Recognizing Text in Images

Add text-recognition features to your app using the Vision framework.

Overview

One of Vision’s many powerful features is its ability to detect and recognize multilanguage text in images. You can use this functionality in your own apps to handle both real-time and offline use cases. In all cases, all of Vision’s processing happens on the user’s device to enhance performance and user privacy.

Vision’s text-recognition capabilities operate using one of these paths:

Fast: The fast path uses the framework’s character-detection capabilities to find individual characters, and then uses a small machine learning model to recognize individual characters and words.

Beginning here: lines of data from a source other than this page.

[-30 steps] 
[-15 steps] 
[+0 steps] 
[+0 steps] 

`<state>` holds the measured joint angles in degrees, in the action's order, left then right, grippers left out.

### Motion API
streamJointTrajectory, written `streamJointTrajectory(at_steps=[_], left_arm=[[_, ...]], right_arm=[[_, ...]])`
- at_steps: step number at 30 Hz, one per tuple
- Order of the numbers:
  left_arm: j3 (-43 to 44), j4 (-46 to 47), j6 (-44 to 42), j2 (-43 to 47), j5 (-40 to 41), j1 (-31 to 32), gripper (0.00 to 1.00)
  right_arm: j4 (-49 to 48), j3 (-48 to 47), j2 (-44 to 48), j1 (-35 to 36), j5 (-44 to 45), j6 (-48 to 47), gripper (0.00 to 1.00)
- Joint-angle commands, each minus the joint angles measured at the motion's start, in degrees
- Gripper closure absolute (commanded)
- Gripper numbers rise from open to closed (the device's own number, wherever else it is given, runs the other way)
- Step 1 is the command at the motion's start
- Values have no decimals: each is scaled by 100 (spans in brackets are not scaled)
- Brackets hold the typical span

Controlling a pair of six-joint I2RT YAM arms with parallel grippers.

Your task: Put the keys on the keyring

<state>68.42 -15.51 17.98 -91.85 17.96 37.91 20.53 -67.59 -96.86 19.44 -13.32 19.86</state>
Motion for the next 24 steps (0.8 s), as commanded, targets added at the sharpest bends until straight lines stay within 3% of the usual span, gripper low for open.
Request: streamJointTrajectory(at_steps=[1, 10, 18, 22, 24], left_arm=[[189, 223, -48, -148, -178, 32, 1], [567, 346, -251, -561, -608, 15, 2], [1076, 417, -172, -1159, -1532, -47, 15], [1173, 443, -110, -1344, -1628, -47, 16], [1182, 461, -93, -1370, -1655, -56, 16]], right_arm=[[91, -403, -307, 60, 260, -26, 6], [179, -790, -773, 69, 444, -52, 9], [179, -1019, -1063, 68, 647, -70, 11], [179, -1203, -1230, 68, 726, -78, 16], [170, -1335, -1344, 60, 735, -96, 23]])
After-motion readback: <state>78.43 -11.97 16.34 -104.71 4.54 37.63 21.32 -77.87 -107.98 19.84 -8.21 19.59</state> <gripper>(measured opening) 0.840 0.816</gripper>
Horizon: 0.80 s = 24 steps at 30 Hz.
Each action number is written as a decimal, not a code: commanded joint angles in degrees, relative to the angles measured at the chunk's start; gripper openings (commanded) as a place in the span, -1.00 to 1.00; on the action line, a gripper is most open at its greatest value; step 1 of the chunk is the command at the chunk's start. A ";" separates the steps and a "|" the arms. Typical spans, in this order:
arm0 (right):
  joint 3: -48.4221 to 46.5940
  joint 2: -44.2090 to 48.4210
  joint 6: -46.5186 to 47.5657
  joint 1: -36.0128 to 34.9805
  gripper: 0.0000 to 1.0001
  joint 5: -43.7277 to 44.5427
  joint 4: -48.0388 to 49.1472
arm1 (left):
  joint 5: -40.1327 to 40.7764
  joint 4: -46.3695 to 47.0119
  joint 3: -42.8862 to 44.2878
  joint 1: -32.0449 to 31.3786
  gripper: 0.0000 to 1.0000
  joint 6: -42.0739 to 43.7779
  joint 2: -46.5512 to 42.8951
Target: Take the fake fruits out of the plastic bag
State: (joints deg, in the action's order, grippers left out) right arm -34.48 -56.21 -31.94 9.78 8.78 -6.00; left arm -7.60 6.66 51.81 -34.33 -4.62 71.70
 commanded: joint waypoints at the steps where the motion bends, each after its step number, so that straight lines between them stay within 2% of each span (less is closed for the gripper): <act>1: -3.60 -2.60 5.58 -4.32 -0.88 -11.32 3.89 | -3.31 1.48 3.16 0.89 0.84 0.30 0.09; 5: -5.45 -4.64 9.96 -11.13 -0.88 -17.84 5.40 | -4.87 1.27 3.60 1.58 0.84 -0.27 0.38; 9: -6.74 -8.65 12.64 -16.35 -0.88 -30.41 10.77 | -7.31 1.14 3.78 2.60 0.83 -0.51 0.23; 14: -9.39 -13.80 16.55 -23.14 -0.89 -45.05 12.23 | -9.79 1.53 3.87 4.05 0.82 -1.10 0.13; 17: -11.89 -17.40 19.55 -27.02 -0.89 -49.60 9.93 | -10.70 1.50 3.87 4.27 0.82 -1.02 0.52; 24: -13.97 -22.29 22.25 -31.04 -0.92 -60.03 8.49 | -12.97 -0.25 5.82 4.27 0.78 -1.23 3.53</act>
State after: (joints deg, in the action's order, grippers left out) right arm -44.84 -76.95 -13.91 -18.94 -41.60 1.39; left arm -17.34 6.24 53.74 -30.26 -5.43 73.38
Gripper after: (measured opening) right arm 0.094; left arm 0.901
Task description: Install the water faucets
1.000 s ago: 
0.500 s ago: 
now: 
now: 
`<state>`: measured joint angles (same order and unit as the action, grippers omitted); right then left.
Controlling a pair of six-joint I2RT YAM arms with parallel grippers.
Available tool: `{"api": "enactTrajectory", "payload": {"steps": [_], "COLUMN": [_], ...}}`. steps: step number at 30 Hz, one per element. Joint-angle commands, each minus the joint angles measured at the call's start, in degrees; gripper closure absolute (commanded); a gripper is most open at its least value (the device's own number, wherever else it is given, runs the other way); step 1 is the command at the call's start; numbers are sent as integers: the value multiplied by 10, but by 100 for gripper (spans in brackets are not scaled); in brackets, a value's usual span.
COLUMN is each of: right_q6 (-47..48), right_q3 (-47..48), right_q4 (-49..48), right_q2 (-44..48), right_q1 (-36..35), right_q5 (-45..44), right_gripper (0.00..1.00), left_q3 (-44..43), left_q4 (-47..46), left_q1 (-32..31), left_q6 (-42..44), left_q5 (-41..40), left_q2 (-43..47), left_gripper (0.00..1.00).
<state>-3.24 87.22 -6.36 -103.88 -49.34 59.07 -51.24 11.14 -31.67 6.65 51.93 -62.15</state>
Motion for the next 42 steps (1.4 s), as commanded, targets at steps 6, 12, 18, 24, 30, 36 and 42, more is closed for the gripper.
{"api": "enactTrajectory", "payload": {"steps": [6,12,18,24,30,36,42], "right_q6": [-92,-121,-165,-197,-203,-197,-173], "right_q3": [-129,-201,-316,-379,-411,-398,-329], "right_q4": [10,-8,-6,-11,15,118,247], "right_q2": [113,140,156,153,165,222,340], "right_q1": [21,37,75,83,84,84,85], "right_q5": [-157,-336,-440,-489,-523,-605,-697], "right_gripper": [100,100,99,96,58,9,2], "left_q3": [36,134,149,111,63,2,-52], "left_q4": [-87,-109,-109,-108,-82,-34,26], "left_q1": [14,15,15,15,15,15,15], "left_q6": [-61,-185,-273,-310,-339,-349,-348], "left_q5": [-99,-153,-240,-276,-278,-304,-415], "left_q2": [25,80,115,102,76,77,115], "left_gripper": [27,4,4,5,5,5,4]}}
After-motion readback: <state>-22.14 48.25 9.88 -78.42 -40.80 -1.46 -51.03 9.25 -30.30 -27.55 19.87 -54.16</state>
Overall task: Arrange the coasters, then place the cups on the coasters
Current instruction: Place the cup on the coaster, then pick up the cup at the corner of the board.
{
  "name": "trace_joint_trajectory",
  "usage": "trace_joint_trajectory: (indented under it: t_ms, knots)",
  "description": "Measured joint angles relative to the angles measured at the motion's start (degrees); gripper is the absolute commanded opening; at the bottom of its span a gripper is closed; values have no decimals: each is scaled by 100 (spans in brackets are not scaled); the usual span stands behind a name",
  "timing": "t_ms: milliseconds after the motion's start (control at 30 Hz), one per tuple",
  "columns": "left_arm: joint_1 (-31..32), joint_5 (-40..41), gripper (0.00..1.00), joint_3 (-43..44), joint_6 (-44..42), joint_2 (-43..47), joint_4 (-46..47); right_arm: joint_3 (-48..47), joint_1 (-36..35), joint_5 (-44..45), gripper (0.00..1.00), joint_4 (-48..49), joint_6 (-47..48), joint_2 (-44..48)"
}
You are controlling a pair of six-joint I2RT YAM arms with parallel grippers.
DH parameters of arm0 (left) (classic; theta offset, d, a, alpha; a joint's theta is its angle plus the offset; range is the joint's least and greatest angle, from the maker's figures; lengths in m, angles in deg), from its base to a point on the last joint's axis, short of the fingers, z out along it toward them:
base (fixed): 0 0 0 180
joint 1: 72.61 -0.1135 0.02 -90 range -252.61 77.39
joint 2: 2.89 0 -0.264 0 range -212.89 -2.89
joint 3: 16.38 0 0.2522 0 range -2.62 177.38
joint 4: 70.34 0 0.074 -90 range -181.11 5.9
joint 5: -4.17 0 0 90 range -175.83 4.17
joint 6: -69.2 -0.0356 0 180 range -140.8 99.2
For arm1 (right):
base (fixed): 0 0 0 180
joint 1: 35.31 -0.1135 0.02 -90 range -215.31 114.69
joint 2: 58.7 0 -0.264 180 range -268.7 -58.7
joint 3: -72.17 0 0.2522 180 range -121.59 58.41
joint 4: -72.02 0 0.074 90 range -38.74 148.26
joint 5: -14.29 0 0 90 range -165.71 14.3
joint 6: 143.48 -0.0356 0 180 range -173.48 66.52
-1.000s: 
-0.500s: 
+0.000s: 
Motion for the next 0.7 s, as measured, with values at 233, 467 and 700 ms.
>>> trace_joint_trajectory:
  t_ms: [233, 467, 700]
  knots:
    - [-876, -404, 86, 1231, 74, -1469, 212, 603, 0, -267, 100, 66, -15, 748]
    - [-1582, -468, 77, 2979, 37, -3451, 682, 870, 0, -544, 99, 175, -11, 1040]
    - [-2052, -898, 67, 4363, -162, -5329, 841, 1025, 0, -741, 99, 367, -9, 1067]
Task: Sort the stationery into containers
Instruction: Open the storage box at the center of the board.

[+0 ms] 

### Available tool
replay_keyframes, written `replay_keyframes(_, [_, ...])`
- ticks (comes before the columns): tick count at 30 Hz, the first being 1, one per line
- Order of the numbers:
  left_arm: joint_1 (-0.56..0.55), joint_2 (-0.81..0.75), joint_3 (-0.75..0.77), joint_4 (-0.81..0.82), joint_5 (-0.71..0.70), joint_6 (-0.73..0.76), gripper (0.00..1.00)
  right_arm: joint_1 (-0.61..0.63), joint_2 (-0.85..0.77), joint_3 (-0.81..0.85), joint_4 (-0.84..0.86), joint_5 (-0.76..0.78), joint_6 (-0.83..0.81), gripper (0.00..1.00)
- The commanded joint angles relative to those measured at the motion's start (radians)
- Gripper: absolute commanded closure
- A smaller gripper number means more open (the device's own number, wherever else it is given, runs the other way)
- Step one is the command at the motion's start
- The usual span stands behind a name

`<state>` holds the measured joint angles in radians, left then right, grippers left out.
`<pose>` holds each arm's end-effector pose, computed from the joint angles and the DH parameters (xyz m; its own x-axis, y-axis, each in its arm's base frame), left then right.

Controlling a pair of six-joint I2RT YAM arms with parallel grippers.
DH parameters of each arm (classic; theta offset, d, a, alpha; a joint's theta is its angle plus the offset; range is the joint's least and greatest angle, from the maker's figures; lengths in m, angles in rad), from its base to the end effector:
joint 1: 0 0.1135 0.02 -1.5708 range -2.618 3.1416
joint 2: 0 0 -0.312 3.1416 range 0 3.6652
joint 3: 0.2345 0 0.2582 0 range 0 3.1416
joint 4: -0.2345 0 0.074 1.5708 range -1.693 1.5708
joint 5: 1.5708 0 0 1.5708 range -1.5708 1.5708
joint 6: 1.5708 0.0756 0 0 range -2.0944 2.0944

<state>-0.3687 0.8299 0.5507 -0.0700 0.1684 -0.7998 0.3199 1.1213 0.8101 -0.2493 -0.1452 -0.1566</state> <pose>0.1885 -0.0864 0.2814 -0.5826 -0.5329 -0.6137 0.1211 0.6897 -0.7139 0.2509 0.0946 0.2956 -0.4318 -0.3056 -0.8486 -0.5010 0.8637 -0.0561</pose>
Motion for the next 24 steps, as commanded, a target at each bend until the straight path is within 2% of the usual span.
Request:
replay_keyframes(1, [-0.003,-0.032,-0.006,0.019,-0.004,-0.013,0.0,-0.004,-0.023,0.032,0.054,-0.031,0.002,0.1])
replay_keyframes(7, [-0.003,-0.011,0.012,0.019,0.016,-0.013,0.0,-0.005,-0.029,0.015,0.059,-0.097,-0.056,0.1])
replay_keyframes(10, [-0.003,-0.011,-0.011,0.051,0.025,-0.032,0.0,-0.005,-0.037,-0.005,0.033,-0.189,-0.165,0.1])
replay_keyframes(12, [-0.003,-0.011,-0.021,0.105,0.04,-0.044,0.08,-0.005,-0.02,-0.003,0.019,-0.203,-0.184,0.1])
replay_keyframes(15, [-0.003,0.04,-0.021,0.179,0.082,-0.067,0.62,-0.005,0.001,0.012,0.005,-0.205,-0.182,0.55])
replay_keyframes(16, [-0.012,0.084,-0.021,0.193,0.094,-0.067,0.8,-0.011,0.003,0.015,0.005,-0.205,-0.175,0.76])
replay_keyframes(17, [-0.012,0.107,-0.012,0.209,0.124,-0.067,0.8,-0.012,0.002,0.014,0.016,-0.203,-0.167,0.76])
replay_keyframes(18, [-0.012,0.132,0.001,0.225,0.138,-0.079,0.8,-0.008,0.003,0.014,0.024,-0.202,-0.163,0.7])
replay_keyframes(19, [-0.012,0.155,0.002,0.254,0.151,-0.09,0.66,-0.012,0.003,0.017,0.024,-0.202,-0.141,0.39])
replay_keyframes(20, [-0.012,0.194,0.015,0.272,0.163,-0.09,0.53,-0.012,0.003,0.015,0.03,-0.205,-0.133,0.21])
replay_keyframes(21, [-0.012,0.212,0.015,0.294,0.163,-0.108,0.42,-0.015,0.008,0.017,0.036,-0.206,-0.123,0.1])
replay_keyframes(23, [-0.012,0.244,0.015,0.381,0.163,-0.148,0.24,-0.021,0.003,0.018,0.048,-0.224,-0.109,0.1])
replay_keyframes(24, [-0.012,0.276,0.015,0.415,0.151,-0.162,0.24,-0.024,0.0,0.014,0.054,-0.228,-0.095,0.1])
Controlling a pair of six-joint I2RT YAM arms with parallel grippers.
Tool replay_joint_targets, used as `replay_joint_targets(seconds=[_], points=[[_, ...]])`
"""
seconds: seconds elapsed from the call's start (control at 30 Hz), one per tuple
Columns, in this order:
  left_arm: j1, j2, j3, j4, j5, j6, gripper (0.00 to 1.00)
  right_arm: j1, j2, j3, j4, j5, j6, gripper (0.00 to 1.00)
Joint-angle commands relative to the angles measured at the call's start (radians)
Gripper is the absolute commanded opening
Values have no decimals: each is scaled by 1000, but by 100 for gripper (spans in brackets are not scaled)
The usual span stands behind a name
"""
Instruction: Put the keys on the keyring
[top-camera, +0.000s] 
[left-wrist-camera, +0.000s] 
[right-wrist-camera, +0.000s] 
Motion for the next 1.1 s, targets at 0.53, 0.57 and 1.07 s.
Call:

This approach is similar to traditional optical character recognition (OCR).

For example code using the fast path, see Extracting phone numbers from text in images.

Accurate: The accurate path uses a neural network to find text in terms of strings and lines, and then performs further analysis to find individual words and sentences. This approach is much more in line with how humans read text.

For example code using the accurate path, see Structuring recognized text on a document.

Using either path, you may optionally apply a language-correction phase based on Natural Language Processing (NLP) to minimize the potential for misreadings.

[Image]

Perform a Text-Recognition Request

Vision provides its text-recognition capabilities through VNRecognizeTextRequest, an image-based request type that finds and extracts text in images. The following example shows how to use VNImageRequestHandler to perform a VNRecognizeTextRequest for recognizing text in the specified CGImage.

// Get the CGImage on which to perform requests.
guard let cgImage = UIImage(named: "snapshot")?.cgImage else { return }

// Create a new image-request handler.
let requestHandler = VNImageRequestHandler(cgImage: cgImage)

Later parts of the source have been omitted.